TrimTuner: Efficient Optimization of Machine Learning Jobs in the Cloud via Sub-Sampling

9 March 2021

Pedro Mendes IST / INESC-ID

This work introduces TrimTuner – the first system for optimizing machine learning jobs in the cloud by exploiting sub-sampling techniques to reduce the cost of the optimization process, while keeping into account user-specified constraints. TrimTuner jointly optimizes the cloud and application-specific parameters and, unlike state of the art works for cloud optimization, eschews the need to train the model with the full training set every time a new configuration is sampled. Indeed, by leveraging sub-sampling techniques and datasets that are up to 60x smaller than the original one, we show that TrimTuner can reduce the cost of the optimization process by up to 50x. Further, TrimTuner speeds-up the recommendation process by 65x with respect to state of the art techniques for hyperparameter optimization that use sub-sampling techniques.
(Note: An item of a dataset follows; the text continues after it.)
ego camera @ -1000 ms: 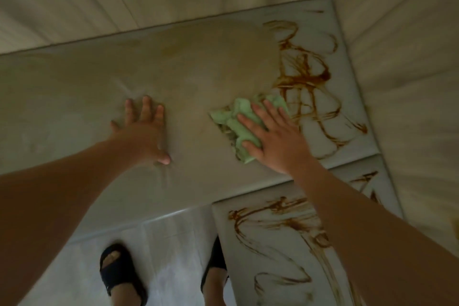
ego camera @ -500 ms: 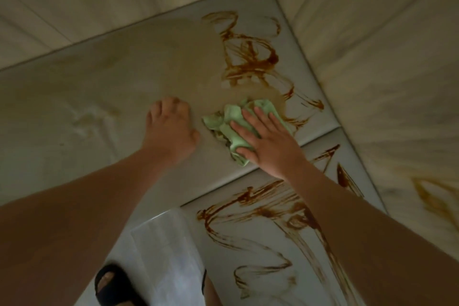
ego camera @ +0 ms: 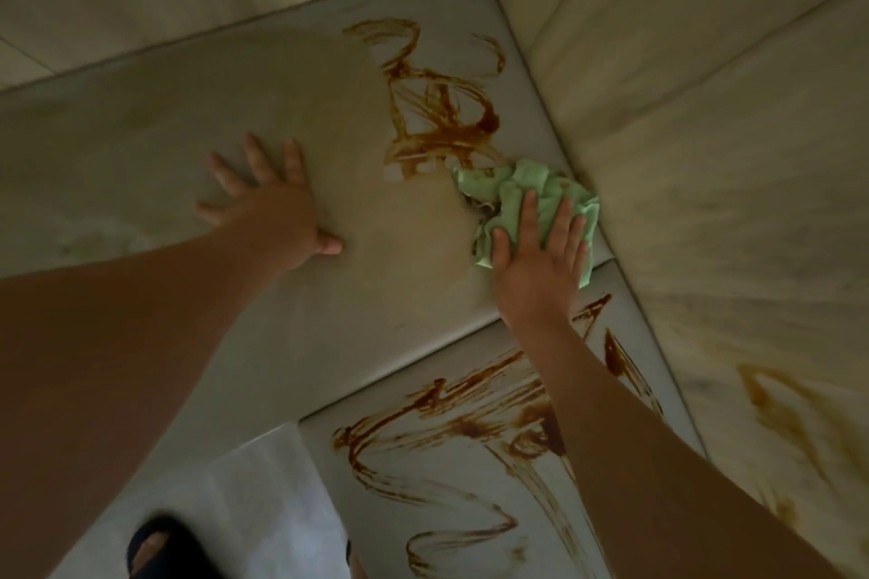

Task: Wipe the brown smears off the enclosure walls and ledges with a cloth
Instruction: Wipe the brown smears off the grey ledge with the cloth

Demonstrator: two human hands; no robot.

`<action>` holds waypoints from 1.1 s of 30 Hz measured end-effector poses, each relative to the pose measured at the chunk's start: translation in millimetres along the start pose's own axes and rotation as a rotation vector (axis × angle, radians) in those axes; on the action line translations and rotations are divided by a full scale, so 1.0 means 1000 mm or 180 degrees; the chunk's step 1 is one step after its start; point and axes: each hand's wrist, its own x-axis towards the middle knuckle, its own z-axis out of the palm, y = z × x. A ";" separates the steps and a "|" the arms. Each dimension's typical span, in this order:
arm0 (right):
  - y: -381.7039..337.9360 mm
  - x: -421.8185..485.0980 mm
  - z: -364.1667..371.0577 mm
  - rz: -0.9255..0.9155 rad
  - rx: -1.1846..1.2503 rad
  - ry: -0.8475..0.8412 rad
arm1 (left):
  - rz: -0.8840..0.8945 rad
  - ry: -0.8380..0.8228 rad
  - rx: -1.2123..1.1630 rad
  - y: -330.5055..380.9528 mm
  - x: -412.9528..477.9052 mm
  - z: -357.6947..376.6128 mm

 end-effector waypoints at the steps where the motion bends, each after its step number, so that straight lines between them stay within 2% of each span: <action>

The reasons for this improvement are twofold: i) a novel domain specific heuristic that reduces the number of configurations for which the acquisition function has to be evaluated; ii) the adoption of an ensemble of decision trees that enables boosting the speed of the recommendation process by one additional order of magnitude.

 



TrimTuner: Efficient Optimization of Machine Learning Jobs in the Cloud via Sub-Sampling banner Pedro Mendes is a doctoral student of Computer Science and Engineering at Instituto Superior Técnico (IST) - Universidade de Lisboa, being advised by Prof. Paolo Romano. His research and main areas of interest are focused on Distributed Systems, Cloud Computing, Virtualization, Optimization, Machine Learning, Computer Networks, and Artificial Intelligence (AI). The current work was developed during his master's thesis and presented last year at the international conference MASCOTS 2020. Currently, Pedro is working on a research project that aims at improving the efficiency of AI platforms while ensuring compliance with real-time constraints during the training and inference phases of machine learning models on the cloud. This work is developed in the context of the CAMELOT project.